The second grant, announced on December 23rd, could install similar systems on an additional 160 buses.
According to a press release from the Healey administration, the T will initially install the MobileEye systems on buses operating out of the Albany Street and Lynn bus garages before considering a broader, system-wide rollout.
According to the MBTA's 2014 Blue Book service almanac, the Albany garage services buses on the T's Route 57 (Kenmore to Watertown) plus the 501 and 504 express routes along the Massachusetts Turnpike and the CT2 and CT3 crosstown routes, among others.
The Lynn garage serves most of the 400-level bus routes in the North Shore plus a handful of routes in East Boston, including the frequent-service 116.
Pledges vs. obligations
The MBTA's grant is newsworthy in one other respect: it's one of a tiny handful of grant pledges that the Trump administration has formally "obligated" from the Safe Streets for All program.
Congress appropriated $5 billion for SS4A grants in the Infrastructure Investment and Jobs Act (sometimes referred to as the "Bipartisan Infrastructure Law") of 2021, with the intent to spend $1 billion a year over the law's 5-year term.
According to USASpending.gov, a database of federal grants, out of $3.5 billion in funding that's currently available for SS4A programs, the USDOT has only formally "obligated" $232.4 million – just 7 percent of what's available.
The MBTA and other grant recipients can't actually receive their SS4A funding until it has formal grant agreement with Washington – a process called "obligation."
In the eyes of the federal Treasury, once a federal grant as been obligated, the money is considered spent, whether or not the recipient has used it yet. But without an obligation agreement, the funds remain under the Trump administration's control, and vulnerable to cancellation.

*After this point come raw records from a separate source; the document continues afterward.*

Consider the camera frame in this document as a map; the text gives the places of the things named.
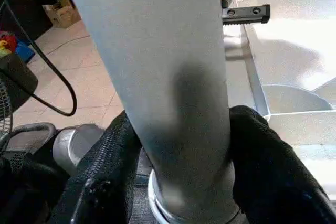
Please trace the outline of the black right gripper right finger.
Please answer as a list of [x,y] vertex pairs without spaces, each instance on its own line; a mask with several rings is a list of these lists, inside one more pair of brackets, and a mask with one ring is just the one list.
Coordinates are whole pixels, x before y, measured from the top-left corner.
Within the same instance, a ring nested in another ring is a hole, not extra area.
[[335,208],[293,148],[258,112],[229,109],[233,197],[249,223],[335,223]]

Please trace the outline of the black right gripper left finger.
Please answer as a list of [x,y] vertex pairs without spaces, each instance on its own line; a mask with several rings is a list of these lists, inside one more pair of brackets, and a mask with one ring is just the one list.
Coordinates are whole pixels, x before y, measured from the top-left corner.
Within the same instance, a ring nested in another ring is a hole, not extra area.
[[128,223],[141,143],[121,112],[77,165],[49,223]]

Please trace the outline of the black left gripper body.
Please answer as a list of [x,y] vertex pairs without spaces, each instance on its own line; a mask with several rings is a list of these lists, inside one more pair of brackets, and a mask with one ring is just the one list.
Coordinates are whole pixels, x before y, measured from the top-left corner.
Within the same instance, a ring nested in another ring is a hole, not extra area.
[[270,19],[270,5],[226,8],[222,11],[223,25],[266,24]]

In Massachusetts, USDOT has obligated $13.8 million in SS4A grants to date. The Biden administration obligated the majority of those grants, and most of them are paying for "safety action plans," instead of actual physical safety improvements.
Meanwhile, many larger-scale safety projects remain in limbo.
In December, the Boston Regional Metropolitan Planning Organization, a regional agency that allocates federal transportation funding in eastern Massachusetts, amended its multi-year Transportation Improvement Plan budget to acknowledge that $36 million in SS4A funding for seven projects would not arrive in fiscal year 2025, as they had originally anticipated.
Among the delayed grants are $9.5 million for the City of Lynn to implement hundreds of speed humps, raised crosswalks, curb extensions, and other safety improvements on high-risk streets across the city, $14.4 million for the City of Boston to upgrade traffic signals, and $223,360 for the City of Peabody to install quick-build traffic calming measures on Lynnfield Street.